Tigerman67
Senior Member
What is the reason for changing the title from a bus to a motor home? Does your insurance drop? Cheaper tags?
If your vehicle is designed to carry more than 15 passengers, or is more than 26k lbs GVWR, you need a class B CDL license regardless of what you plan to use it for. If you also have airbrakes, you would need the Airbrakes endorsement. If you bus still has the word 'School' on it (reguardless of weight or # of passengers), you are suppose to have a slightly different passenger endorsement for school bus passengers.
An RV is a specific carve out in the federal law, and you can drive one with a regular license (some states have a 'heavy' non-commercial license that might be required, but CO doesn't not appear to have that).
https://www.colorado.gov/pacific/dmv/cdl-general-information
If you look on that page, under which vehicles don't require the CDL, RVs, military and certain farm vehicles and a few others.
Depending on your point of view, you probably don't have to stop for weigh stations as an RV, but do if you qualify as a Commercial vehicle. If you are at a weigh station, if they choose to bother you, I think as a commercial vehicle/driver, there is alot of things they can get you for since you were suppose to do your pretrip inspection before starting out and zero things are suppose to be wrong with your vehicle.

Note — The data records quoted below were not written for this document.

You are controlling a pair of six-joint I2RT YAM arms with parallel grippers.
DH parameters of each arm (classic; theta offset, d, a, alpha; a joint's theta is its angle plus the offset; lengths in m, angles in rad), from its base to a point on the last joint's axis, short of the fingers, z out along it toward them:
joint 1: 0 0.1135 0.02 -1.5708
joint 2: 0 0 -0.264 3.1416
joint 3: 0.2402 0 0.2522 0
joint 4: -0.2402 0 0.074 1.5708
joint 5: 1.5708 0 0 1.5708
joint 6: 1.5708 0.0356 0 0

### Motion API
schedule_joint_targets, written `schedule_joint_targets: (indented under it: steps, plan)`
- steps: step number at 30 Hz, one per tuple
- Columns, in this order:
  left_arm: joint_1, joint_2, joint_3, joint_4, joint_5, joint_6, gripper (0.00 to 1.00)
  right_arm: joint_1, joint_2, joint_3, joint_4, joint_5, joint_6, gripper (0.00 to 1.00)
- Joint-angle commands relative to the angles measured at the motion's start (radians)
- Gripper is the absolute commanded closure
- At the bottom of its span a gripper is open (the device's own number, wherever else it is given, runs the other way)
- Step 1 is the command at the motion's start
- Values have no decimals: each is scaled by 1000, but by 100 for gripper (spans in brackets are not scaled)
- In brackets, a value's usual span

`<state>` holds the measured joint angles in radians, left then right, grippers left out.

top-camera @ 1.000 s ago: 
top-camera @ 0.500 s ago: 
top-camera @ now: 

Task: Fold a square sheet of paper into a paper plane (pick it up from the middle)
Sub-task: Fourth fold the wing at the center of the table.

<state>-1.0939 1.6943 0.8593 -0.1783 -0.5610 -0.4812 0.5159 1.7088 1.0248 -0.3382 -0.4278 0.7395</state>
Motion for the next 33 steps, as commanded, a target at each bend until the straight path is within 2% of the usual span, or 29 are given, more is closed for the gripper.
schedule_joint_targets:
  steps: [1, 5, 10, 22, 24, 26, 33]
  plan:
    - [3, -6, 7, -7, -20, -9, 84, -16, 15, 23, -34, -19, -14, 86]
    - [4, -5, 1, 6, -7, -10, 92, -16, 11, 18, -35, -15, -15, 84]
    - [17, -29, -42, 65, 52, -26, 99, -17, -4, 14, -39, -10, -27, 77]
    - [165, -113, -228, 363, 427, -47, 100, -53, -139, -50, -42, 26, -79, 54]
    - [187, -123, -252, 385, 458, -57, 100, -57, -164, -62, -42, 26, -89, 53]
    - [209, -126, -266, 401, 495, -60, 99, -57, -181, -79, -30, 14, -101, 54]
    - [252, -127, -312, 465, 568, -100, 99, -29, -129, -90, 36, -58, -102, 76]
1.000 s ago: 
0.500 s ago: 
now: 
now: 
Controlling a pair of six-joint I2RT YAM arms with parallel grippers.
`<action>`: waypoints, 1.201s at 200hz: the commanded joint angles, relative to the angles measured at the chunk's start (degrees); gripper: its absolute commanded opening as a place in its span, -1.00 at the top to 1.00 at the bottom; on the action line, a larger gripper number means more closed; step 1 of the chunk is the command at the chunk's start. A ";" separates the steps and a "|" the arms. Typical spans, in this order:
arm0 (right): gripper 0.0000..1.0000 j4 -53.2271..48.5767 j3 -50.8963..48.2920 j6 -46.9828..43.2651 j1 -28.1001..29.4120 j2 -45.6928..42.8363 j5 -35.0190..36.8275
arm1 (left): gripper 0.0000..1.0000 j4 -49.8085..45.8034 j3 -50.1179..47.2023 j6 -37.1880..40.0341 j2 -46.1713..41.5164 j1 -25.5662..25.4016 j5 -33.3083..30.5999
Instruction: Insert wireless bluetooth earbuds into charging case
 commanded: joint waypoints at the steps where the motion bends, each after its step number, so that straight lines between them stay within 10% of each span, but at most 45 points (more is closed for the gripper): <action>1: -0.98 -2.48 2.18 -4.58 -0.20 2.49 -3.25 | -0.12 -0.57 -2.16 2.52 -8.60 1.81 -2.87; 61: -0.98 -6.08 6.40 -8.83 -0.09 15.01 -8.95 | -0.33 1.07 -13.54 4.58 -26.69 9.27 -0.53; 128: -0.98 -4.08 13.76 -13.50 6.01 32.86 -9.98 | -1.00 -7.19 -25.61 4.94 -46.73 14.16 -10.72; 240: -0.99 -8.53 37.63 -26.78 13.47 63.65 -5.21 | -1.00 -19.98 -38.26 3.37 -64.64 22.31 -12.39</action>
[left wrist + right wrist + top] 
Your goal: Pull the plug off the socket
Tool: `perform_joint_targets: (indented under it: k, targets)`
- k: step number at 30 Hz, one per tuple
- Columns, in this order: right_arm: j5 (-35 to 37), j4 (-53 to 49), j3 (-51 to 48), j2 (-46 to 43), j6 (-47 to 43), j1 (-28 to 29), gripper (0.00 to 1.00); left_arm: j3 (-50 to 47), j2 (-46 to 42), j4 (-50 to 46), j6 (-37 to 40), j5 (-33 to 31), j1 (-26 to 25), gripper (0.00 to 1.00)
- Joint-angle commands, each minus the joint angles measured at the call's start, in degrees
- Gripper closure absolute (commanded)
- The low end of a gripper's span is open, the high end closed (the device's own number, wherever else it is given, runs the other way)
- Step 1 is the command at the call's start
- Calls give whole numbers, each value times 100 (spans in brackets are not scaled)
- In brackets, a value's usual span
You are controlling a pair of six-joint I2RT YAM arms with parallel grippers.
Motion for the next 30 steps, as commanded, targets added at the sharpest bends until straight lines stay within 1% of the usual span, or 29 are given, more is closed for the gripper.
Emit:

If you have to have a CDL, then you have to have a log book, and you can't exceed DOT hours while operating a commercial vehicles. Electronic log books are now being required as well, but not sure which vehicles have to have them.
I think tags are cheaper, as there is an assumption you are using the road less than a commercial vehicle.
Insurance CAN be cheaper, but insuring a converted Bus as an RV will give you another set of hurtles to clear in order for the insurance company to take you seriously as an RV. Not impossible, just difficult if you are just starting out. For the state, the bar is very low for the conversion, and they take your word for it. Your insurance company will likely want pictures, and those minimum accommodations I made for the state would be unlikely to fly with any insurance company.